By Erika Webb
Fast approaching is the time of year when people start to think about putting more food on the table than usual. Calendars aren't mandatory to announce October's arrival. The Publix parking lot is the best barometer.
But too many families don't have the luxury of stocking up for the holidays. Sustenance is a daily worry, more so than ever in Volusia and some surrounding counties.
Students Reach-Out wants to allay some of those worries. The group will have an all you can eat spaghetti dinner fundraiser from 5-7 p.m. Saturday, Oct. 5, at the Four Townes Moose Lodge in DeBary.
Students Reach-Out Treasurer Lisa Hoffman said early in their marriage her parents struggled to put food on the table. Her father, Tom Hoffman, never forgot those times.
"He personally knew what it was like to need help and decided he wanted to help others," Ms. Hoffman said.
Over 22 years, the monumental outcome of his altruism has proved to be many-fold, drawing from every conceivable resource to provide for the less fortunate, and teaching young people the value of service.
In 1991, Mr. Hoffman started a food pantry in the janitor's closet at the school his daughters attended -- Osteen Elementary.
"He went around the community asking for as many donations as he could get and that December we gave out new toys and food baskets to probably more than 100 families," Ms. Hoffman said. "It was a huge success and we only grew from there. We eventually branched out to schools in the Deltona, Debary, Osteen, Enterprise and Orange City areas. Currently we have anywhere from 15-20 schools that participate."
Students Reach-Out is a 501 (c) 3 non-profit organization that enlists the help of school guidance counselors to refer families in need as well as the help of teachers, students, area businesses and organizations willing to donate time and money to sustain the effort.
"A family can fill out an assistance form and, once approved, they can come to the SRO office and receive approximately two to four bags of groceries and, if available, a $20 gift certificate for items such as milk, eggs, bread and meats," Ms. Hoffman explained. "As of today, we have helped more than 60,000 people and have been able to provide well over 500,000 meals to families in need."
Emergency assistance with non-perishable foods is available to qualified families up to nine times a year, including Thanksgiving and Christmas, along with other services available to students.

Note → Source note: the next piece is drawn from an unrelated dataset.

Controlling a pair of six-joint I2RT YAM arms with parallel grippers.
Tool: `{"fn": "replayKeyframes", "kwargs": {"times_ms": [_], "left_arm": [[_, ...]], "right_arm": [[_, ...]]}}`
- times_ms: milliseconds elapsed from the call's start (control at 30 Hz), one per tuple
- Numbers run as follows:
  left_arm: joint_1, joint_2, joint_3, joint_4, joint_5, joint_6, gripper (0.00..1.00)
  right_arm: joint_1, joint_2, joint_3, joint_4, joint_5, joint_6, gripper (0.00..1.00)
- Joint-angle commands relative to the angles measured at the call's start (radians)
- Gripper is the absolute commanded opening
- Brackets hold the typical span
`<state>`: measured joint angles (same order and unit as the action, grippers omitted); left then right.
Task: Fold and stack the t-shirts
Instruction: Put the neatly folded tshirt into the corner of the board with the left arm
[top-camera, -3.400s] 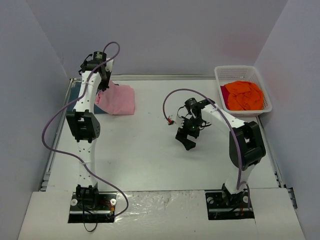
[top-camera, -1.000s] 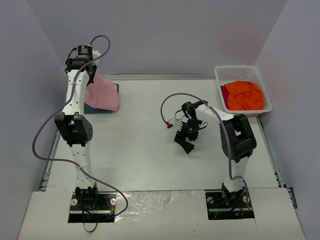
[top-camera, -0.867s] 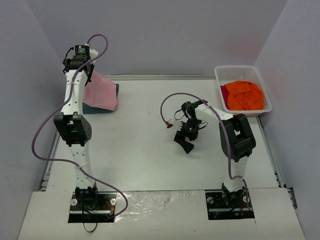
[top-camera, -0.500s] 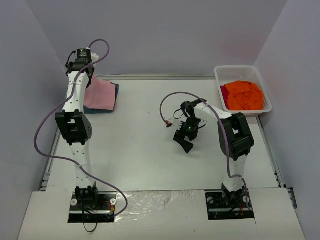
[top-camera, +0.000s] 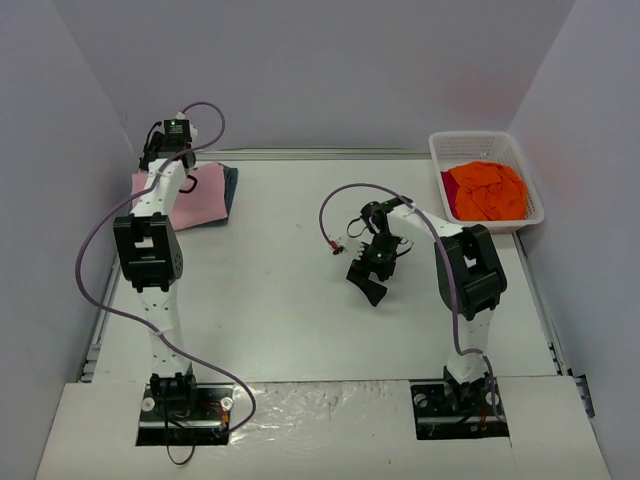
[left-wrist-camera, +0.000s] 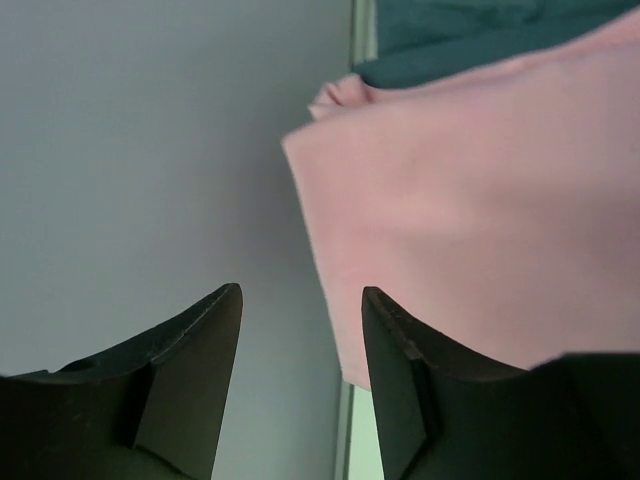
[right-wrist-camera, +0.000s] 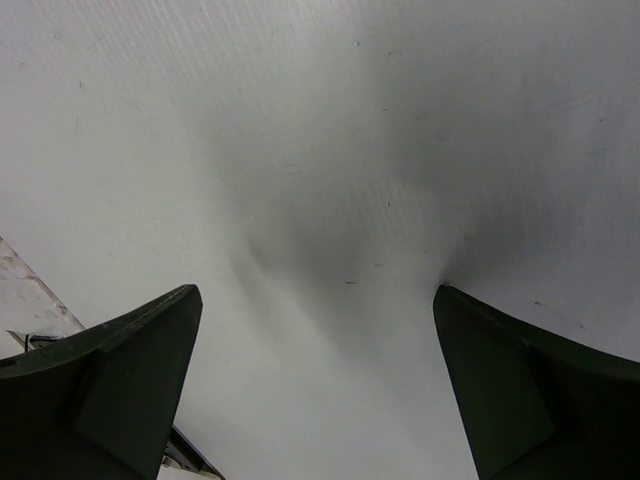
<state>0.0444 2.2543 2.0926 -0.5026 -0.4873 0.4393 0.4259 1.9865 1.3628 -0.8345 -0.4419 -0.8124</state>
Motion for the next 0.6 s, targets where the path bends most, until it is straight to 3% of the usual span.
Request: {"fn": "replayKeyframes", "kwargs": {"times_ms": [0, 167, 200, 267, 333, 400, 467, 567], "left_arm": [[-0.018, -0.184, -0.049, 0.162, -0.117, 0.068, 0.50], [-0.069, -0.353, -0.193, 0.173, -0.131, 0.081, 0.54], [-0.074, -0.405, -0.222, 0.121, -0.122, 0.066, 0.59], [-0.086, -0.453, -0.232, 0.032, -0.041, -0.012, 0.59], [-0.084, -0.524, -0.220, -0.129, 0.063, -0.115, 0.59], [-0.086, -0.590, -0.226, -0.251, 0.272, -0.180, 0.60], [-0.096, -0.665, -0.264, -0.307, 0.484, -0.192, 0.60], [-0.164, -0.787, -0.415, -0.291, 0.622, -0.156, 0.60]], "right_arm": [[-0.009, 0.107, -0.076, -0.018, 0.034, -0.024, 1.00], [-0.009, 0.072, -0.074, -0.017, 0.025, -0.027, 1.00], [-0.007, 0.066, -0.071, -0.017, 0.023, -0.025, 1.00], [-0.006, 0.040, -0.065, -0.017, 0.020, -0.025, 1.00], [-0.003, 0.006, -0.056, -0.017, 0.012, -0.022, 1.00], [0.001, -0.021, -0.039, -0.015, 0.002, -0.016, 1.00], [0.001, -0.067, -0.010, -0.014, -0.004, -0.004, 1.00], [0.001, -0.129, 0.044, -0.002, 0.003, 0.036, 1.00]]}}
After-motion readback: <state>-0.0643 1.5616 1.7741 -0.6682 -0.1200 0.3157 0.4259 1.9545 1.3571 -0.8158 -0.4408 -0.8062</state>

The Students Reach-Out program outgrew the janitor's closet and is now behind the Four Townes Moose Lodge at 201 Benson Junction Road in DeBary. The pantry is open 1-5:30 p.m. Tuesdays and Thursdays.
What began as an emergency food assistance effort for school families at Osteen Elementary, continued to grow as Deltona grew, according to SRO volunteer Sheri Sallade.
"We raise every dollar ourselves, mainly by writing grants and doing fundraisers, such as the upcoming spaghetti dinner, an annual fish fry, and we are even thinking about hosting a chili cook off sometime this coming February," Ms. Hoffman said.
Donations of nonperishable foods and money are always appreciated, especially with the Thanksgiving and Christmas holidays coming up, she added.
Students Reach-Out Director Mindy Rinne said teachers and guidance counselors at the schools facilitate student participation. Elementary school students compete with fun challenges like the peanut butter and jelly and mac and cheese drives.
Last year high school students at Pine Ridge and Deltona bought Christmas gifts and assembled food baskets for families in need.
"For several years students at Heritage Middle School made spirit bracelets," Ms. Rinne said. "They were allowed to sell them before school, after school and at lunch and the profits went to Students Reach-Out."
A most memorable fundraiser was the pet show put together by students at Sunrise Elementary, who entered their pets for a nominal fee.
"I have to tell you, we had everything from iguanas to birds to dogs. That was awesome," Ms. Rinne said.
Ms. Rinne served as assistant director under Mr. Hoffman, who passed away in 2005.
"He worked on this program for years and years," she said. "He was a very enthusiastic person and he gave it his all. He was very generous of heart."
The man who lost part of his arm in an industrial accident never forgot the kindness shown to him when he was less fortunate.
When his health began to fail, there was one thing on his mind.
"He said 'Mindy, please don't let this program fail if you can help it,'" Ms. Rinne recalled. "I promised I would do my best, but it's not me ... it's the nucleus of volunteers and the community support that make this program what it is."
"We have to raise-up the next generation of leaders in our students so they can take over some day," she added.